For replicability here is an example of a big matrix I want to do a SVD on:

big <- file("big.txt", open = "a")
replicate(20, {
  x <- matrix(rnorm(100 * 100), nrow = 10)
  write.table(x, file  = 'big.txt', append = TRUE,
              row.names = FALSE, col.names = FALSE)
})

big <- read.big.matrix("big.txt", separated = FALSE,
                        type = "double",
                        backingfile = "big.bk",
                        backingpath = "/tmp",
                        descriptorfile = "big.desc")

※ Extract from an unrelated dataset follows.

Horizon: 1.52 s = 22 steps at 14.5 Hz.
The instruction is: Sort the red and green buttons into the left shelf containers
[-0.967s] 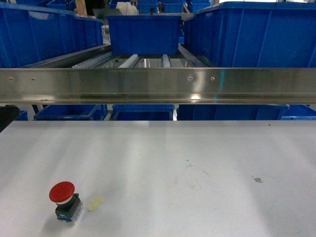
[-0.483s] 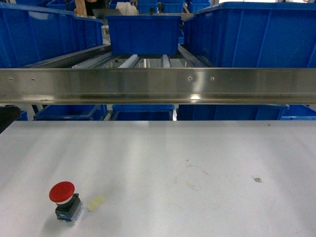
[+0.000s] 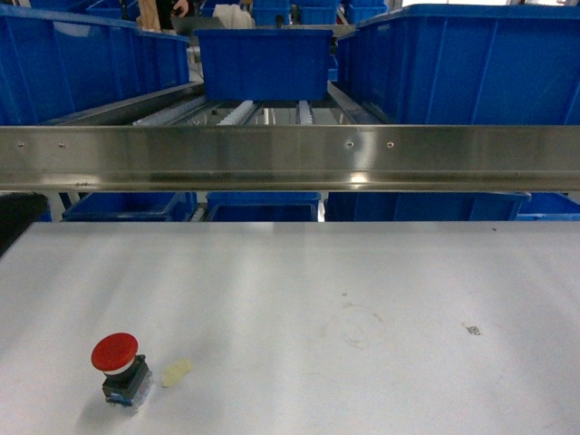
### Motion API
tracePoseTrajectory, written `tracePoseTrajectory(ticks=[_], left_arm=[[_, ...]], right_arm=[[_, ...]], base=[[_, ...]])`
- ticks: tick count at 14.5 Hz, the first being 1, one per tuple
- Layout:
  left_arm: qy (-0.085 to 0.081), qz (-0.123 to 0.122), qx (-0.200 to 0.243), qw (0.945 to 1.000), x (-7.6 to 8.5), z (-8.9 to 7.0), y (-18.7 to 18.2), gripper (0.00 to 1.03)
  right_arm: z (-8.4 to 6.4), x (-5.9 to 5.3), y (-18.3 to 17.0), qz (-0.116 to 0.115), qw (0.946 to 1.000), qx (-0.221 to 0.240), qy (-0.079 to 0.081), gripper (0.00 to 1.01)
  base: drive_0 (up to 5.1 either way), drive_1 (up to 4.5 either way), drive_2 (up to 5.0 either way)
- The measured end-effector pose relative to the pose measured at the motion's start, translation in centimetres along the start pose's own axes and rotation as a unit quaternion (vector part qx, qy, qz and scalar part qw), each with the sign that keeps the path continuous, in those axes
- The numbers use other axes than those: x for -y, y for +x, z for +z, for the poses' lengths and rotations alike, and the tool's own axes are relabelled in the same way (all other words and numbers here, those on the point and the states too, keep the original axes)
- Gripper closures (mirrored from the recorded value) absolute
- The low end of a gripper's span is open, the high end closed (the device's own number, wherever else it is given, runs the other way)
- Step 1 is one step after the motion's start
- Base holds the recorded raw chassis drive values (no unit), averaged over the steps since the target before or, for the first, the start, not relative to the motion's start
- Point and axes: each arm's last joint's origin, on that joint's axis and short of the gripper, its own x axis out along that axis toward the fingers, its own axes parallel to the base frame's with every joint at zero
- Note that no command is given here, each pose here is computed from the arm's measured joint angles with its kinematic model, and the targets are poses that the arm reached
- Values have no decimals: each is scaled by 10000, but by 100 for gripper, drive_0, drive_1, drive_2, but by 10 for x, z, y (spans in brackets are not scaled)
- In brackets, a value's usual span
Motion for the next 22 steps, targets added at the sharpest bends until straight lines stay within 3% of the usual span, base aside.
tracePoseTrajectory(ticks=[2, 8, 10, 17, 21, 22], left_arm=[[74, -71, -382, 9992, 8, -22, 9, 5], [439, 283, -751, 9958, 13, -65, 33, 5], [507, 265, -1016, 9932, 17, -83, 40, 5], [952, 407, -1219, 9871, 17, -113, 69, 5], [1359, 420, -1451, 9791, 17, -132, 84, 5], [1378, 399, -1542, 9776, 17, -138, 86, 5]], right_arm=[[0, 0, 0, 0, 10000, -2, 1, 70], [0, 0, 0, 0, 10000, -2, 1, 70], [0, 0, 0, 0, 10000, -2, 1, 70], [0, 0, 0, 0, 10000, 0, 0, 70], [0, 0, 0, 0, 10000, -2, 1, 71], [0, 0, 0, 0, 10000, -2, 1, 71]], base=[[0, 0, 0], [0, 0, 0], [0, 0, 0], [0, 0, 0], [0, 0, 0], [0, 0, 0]])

This is the error message I get:

Error in A %*% B : requires numeric/complex matrix/vector arguments
Called from: cbind((A %*% B)[])

Does anyone have an idea how to avoid this error?


Solution

  • This should work:

    library(bigalgebra)
    library(irlba)
    
    ## --> CHANGES HERE <--
    setMethod("%*%", signature(x = "big.matrix", y = "numeric"),
              function(x, y) x %*% as.matrix(y))
    setMethod("%*%", signature(x = "numeric", y = "big.matrix"),
              function(x, y) t(x) %*% y)
    mult <- function(A, B) (A %*% B)[]
    
    # Repdata
    x <- matrix(rnorm(20 * 100 * 100), nrow = 20 * 10)
    big <- as.big.matrix(x)
    # Computation
    irlbaObject <- irlba(big, nv = 10, mult = mult)
    # Verification
    svd <- svd(x, nu = 10, nv = 10)
    plot(irlbaObject$u, svd$u)
    plot(irlbaObject$v, svd$v)
    

    Note 1: I think the algo in irlba has changed and now use only matrix-vector multiplications.

    Note 2: mult is a deprecated argument (it will disappear in next versions).

    Note 3: I'm not sure this solution will be fast. If you want a fast algorithm to compute partial SVD, try function big_randomSVD of package bigstatsr (disclaimer: I'm the author).